All lines from the one containing "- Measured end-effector" down to the one containing "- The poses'", both ends included, are to be given again exactly; omit the rest of the listing below.

[Dataset excerpt — start]

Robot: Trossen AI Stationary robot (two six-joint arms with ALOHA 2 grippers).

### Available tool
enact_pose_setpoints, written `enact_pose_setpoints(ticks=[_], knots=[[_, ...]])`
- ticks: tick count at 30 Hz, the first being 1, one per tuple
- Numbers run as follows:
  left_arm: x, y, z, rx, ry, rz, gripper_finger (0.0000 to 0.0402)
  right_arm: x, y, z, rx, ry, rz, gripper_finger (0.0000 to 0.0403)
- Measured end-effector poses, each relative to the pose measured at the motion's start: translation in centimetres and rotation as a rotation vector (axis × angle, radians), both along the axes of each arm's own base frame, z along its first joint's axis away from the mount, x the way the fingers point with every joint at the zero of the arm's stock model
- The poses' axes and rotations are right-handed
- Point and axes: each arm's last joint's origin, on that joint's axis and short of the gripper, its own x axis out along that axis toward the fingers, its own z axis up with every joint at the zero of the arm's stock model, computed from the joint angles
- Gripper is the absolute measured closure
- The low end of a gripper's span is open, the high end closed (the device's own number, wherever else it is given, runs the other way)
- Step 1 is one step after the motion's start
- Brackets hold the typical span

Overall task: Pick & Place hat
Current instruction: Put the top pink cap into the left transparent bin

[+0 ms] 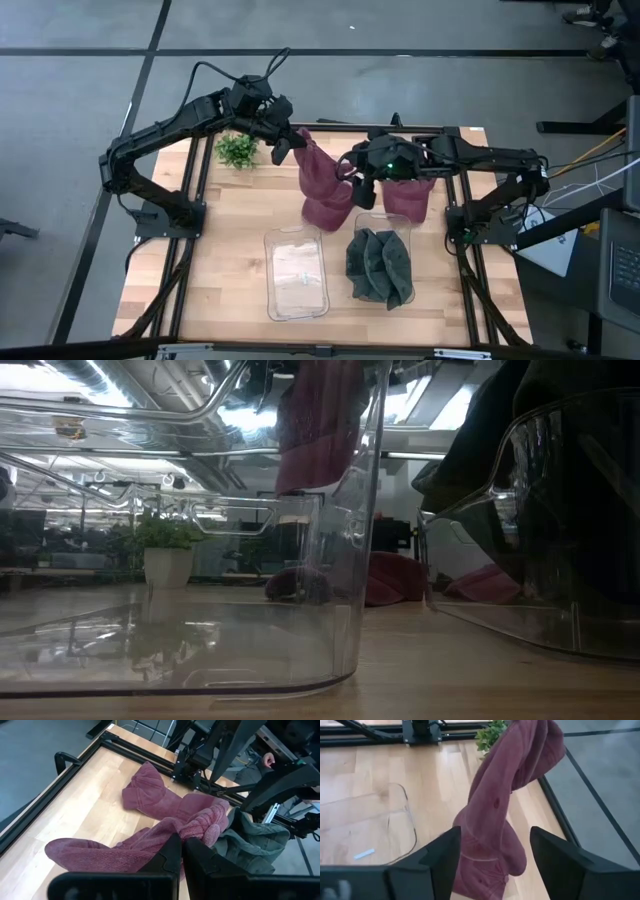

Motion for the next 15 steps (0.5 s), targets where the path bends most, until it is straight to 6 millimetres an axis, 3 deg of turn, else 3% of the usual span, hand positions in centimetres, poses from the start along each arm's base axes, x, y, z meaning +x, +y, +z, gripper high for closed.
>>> enact_pose_setpoints(ticks=[15], knots=[[0.7, -1.7, 0.8, 0.023, -0.076, -0.067, 0.0395, 0.1, 0.1, -0.3, 0.011, 0.024, 0.045, 0.022]])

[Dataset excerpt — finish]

**Reply to the task**
- Measured end-effector poses, each relative to the pose measured at the motion's start: translation in centimetres and rotation as a rotation vector (axis × angle, radians), both along the axes of each arm's own base frame, z along its first joint's axis away from the mount, x the way the fingers point with every joint at the zero of the arm's stock model
- The poses' axes and rotations are right-handed

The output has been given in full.